Sadhana K. Hingorani, Anupama S. Desai, Sakshi S. Desai, Raj Kumar Bansal, Shubham Agarwal, Naisargee Solanki, Ishaan Desai


Background: Self-medication can be defined as obtaining and consuming one (or more) drug(s) without the advice of a physician. Using over the counter medicine is a common practice in developing countries including India. Studies have shown relatively high rates of self-medication among elderly and suggested awareness programmes among this group. Objectives of current study are to determine the prevalence of self-medication among geriatric population and to educate them about self-medication by an interactive session.

Methods This was a cross sectional, questionnaire based study to evaluate the prevalence of self-medication in geriatric population in senior citizen club of Adajan and Ghoddod area of Surat city. Questionnaires were designed and modified from previous studies. Written informed consent was taken from those willing to participate in the study. After filling of pre-questionnaire, an interactive session was arranged and post-questionnaire were given to all participants. Data obtained were subjected to statistical analysis.

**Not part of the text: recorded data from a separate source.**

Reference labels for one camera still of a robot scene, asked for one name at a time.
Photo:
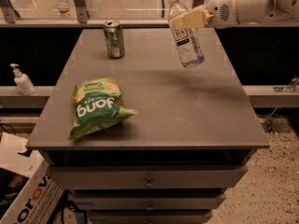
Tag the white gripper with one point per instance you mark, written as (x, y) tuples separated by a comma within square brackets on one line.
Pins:
[(221, 12)]

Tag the clear blue-label plastic bottle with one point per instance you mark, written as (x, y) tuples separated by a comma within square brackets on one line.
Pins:
[(186, 40)]

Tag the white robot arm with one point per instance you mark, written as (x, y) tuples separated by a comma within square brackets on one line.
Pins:
[(266, 12)]

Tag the white pump dispenser bottle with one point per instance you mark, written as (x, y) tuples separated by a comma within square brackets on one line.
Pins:
[(22, 81)]

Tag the green soda can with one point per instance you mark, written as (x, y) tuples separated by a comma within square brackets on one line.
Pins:
[(114, 39)]

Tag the gray drawer cabinet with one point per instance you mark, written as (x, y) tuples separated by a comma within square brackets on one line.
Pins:
[(189, 140)]

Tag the green chip bag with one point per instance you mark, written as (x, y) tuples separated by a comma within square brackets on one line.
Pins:
[(98, 105)]

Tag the white cardboard box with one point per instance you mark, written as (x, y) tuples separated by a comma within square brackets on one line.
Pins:
[(27, 191)]

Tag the metal bracket on ledge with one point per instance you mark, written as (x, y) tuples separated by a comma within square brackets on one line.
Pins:
[(290, 87)]

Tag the metal railing frame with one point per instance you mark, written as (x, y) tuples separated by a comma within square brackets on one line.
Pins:
[(88, 13)]

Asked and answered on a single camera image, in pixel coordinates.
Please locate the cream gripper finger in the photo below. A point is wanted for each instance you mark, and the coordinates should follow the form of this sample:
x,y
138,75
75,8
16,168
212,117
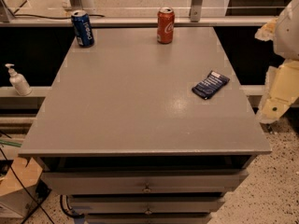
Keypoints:
x,y
267,31
281,90

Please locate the white pump soap bottle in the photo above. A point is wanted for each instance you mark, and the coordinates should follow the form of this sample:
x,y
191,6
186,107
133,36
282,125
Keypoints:
x,y
18,81

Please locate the cardboard box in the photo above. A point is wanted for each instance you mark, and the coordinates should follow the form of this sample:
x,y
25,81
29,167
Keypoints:
x,y
17,187

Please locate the blue rxbar blueberry wrapper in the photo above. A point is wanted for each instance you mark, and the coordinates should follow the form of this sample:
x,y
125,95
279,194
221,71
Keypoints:
x,y
209,86

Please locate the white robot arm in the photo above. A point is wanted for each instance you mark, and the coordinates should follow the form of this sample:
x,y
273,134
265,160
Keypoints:
x,y
286,39

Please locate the grey drawer cabinet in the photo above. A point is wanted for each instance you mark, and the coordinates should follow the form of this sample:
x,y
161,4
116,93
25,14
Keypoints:
x,y
126,105

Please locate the middle grey drawer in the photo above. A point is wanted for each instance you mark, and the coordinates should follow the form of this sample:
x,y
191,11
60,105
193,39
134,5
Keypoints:
x,y
147,204

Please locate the top grey drawer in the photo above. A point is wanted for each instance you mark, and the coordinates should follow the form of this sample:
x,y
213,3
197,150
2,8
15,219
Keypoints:
x,y
145,182

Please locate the blue pepsi can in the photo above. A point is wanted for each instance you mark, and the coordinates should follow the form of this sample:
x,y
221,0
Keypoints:
x,y
82,27

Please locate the red coca-cola can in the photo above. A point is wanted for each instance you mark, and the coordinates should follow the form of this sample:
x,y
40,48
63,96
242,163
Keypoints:
x,y
166,20

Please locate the metal frame rail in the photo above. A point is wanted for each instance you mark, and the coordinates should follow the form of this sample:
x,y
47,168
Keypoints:
x,y
25,21

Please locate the bottom grey drawer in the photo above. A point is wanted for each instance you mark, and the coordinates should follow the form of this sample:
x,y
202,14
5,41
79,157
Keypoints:
x,y
149,219

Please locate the grey drawer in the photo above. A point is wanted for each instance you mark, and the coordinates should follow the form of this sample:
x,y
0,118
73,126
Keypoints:
x,y
147,204
149,219
145,182

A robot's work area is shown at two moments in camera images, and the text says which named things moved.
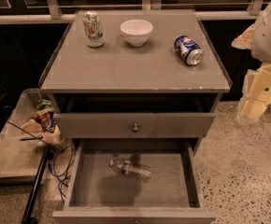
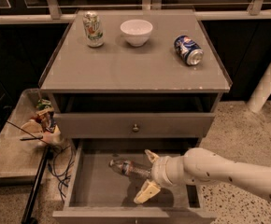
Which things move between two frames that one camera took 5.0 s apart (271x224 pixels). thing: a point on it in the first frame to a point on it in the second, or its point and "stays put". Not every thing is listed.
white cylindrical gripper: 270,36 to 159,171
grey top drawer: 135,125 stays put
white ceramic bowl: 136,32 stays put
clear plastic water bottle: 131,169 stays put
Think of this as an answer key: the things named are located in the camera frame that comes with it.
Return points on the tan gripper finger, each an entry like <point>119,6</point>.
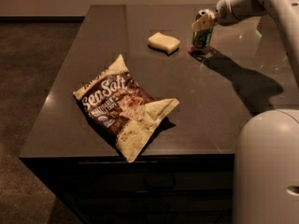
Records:
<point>207,20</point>

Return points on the green soda can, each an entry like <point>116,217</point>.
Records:
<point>201,39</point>

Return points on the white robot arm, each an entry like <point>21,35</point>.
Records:
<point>266,169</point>

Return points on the yellow sponge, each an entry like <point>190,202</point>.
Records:
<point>162,42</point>

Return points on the brown sea salt chip bag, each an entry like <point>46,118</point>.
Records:
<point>121,109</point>

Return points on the dark counter cabinet with drawers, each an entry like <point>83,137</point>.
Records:
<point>151,190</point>

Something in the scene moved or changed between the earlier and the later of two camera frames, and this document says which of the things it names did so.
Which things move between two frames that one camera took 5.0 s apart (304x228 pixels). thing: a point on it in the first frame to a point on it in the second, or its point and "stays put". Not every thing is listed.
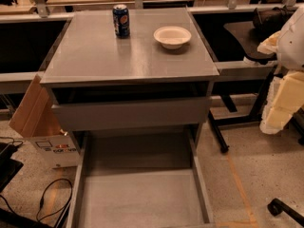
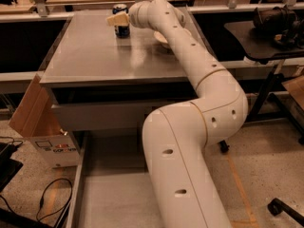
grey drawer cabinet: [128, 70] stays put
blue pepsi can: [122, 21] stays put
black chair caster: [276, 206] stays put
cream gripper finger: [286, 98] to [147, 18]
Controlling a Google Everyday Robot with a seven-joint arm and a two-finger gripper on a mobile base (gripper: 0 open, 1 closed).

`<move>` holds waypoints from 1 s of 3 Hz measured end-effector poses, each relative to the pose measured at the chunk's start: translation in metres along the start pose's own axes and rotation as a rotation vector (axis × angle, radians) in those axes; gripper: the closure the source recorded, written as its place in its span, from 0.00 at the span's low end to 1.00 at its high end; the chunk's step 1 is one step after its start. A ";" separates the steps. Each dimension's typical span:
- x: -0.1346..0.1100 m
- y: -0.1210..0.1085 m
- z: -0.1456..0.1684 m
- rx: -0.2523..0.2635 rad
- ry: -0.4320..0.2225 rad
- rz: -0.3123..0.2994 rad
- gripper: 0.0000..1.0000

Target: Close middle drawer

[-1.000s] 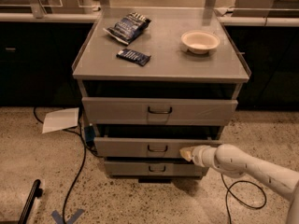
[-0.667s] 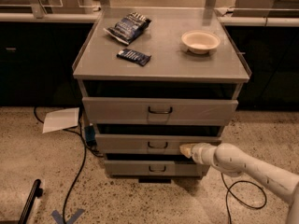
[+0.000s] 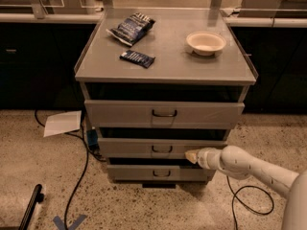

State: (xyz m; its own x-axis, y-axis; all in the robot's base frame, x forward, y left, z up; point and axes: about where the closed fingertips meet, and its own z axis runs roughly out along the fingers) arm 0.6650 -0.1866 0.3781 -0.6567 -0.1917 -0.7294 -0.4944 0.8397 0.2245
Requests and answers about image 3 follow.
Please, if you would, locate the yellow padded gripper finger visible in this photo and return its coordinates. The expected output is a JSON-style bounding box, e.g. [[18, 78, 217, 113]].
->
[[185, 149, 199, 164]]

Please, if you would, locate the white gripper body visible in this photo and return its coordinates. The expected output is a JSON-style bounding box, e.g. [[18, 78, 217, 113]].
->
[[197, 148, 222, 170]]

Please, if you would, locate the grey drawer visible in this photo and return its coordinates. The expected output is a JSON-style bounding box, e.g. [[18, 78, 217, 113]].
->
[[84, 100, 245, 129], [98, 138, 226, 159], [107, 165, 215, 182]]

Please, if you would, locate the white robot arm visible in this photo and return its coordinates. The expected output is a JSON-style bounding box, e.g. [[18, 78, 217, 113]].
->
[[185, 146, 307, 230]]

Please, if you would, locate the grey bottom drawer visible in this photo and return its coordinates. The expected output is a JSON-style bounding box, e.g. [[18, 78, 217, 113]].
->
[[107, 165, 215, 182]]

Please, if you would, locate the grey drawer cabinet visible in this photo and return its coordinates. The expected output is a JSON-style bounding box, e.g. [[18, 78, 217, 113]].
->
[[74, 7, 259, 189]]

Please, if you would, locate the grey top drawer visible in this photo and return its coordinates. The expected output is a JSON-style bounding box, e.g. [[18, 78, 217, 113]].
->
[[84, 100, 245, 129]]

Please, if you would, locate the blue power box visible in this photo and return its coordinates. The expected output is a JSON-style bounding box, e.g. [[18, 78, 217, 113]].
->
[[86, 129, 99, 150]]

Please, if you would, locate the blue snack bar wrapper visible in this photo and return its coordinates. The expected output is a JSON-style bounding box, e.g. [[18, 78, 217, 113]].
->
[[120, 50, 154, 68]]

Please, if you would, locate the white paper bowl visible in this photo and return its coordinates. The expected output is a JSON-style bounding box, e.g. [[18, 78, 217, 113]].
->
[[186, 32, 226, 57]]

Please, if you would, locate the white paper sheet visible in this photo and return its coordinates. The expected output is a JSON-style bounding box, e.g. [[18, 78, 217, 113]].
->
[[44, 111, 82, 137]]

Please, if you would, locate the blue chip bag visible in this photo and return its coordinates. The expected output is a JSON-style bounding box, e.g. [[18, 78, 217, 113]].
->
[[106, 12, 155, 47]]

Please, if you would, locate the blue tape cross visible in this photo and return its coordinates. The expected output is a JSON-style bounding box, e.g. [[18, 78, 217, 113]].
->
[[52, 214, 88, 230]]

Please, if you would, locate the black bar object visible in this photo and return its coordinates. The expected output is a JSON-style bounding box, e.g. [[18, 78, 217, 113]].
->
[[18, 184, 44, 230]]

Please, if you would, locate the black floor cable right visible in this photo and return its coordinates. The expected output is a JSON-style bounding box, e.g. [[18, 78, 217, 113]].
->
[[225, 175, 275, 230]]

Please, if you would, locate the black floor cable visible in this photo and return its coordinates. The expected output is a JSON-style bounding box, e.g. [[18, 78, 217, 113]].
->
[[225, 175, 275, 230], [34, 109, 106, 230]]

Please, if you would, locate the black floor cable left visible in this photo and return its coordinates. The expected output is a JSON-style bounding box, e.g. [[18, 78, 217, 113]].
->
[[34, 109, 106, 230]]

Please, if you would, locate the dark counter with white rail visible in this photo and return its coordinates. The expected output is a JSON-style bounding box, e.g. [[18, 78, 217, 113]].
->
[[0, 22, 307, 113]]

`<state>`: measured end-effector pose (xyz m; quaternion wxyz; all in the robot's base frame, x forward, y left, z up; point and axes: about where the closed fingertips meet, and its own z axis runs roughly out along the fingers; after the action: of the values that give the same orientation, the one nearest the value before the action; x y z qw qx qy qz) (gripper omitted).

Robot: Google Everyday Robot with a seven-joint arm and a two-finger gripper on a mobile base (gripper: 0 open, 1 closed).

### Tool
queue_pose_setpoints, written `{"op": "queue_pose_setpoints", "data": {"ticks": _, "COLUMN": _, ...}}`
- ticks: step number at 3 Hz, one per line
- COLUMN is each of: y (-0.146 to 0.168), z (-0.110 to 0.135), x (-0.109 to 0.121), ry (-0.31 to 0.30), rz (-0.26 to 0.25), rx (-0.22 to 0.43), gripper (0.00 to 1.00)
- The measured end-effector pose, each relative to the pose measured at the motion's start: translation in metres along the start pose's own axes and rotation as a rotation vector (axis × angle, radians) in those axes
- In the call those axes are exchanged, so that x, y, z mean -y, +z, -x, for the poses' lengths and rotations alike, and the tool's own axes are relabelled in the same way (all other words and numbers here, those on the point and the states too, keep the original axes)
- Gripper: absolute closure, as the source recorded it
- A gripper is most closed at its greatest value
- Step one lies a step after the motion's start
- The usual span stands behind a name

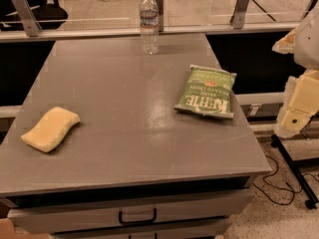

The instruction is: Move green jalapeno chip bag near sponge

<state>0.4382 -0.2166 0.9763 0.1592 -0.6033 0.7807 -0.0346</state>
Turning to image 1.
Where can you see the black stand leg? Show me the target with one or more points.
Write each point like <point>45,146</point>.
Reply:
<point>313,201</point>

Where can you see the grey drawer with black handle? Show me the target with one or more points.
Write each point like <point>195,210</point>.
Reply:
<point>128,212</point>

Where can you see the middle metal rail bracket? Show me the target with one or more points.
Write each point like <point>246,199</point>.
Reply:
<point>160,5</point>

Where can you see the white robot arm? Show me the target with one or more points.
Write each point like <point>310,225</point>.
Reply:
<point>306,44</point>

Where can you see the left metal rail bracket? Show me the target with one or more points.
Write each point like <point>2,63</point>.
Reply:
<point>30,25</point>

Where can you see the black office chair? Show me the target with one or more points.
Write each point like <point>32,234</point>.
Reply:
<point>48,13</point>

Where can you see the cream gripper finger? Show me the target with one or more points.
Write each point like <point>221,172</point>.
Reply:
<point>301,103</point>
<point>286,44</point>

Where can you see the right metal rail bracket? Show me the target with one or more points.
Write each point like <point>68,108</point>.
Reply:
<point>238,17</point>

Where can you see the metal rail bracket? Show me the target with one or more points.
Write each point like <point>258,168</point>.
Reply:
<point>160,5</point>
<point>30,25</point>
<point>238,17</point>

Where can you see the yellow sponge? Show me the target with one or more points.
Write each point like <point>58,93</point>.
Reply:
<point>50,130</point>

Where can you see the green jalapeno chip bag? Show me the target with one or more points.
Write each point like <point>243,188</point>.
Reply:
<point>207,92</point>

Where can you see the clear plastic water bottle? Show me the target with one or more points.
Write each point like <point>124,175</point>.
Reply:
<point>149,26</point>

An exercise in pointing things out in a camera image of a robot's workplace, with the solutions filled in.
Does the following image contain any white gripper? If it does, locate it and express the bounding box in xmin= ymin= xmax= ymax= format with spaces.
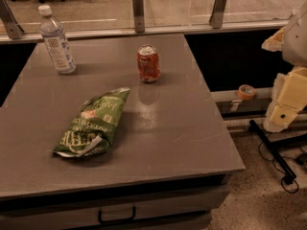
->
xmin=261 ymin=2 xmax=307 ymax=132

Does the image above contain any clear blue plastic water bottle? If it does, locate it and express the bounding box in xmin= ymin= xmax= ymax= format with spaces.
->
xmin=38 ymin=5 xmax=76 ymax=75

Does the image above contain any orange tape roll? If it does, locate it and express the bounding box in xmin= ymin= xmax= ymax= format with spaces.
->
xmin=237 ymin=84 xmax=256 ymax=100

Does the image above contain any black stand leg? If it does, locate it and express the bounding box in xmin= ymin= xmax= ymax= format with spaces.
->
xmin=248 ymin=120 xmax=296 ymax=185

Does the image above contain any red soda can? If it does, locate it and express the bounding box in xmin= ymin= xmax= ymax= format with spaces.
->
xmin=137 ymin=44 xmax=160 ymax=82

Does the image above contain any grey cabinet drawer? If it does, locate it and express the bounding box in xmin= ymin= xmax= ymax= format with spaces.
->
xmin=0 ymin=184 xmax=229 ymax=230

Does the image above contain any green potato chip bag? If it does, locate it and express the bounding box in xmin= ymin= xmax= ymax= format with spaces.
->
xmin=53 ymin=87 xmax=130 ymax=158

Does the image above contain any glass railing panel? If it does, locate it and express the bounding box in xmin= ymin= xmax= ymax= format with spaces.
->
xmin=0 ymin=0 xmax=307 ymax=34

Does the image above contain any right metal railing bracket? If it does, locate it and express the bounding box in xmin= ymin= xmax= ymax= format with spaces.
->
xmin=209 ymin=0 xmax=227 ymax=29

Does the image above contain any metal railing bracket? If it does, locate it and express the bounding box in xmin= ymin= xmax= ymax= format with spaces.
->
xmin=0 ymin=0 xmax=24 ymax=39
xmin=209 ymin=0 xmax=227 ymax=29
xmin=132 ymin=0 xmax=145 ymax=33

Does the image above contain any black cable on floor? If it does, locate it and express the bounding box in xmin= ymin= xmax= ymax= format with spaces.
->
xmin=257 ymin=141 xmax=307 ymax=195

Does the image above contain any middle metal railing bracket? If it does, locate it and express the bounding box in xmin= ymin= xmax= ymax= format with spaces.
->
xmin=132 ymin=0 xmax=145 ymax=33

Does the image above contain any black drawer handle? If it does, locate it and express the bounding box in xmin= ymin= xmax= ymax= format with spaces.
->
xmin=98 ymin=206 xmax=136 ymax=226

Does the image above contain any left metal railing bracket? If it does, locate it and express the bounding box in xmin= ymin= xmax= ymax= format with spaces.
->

Results: Number of participants in present study was 100. Self-medication was most common in age group of 65 to 75 years (48%) followed by less than 65 years (33%). 85% participants reported having taken non-prescription drugs. Drugs commonly used for self-medication were analgesics (85) and antacids (80). Side effects due to self-medication were reported by 22 participants. Main reasons for self-medication cited were to save expenses (65) and to save time (62). Post study awareness increased to 98%.

Conclusions: Prevalence of self-medication is high in elderly. Interactive session can increase awareness regarding self-medication.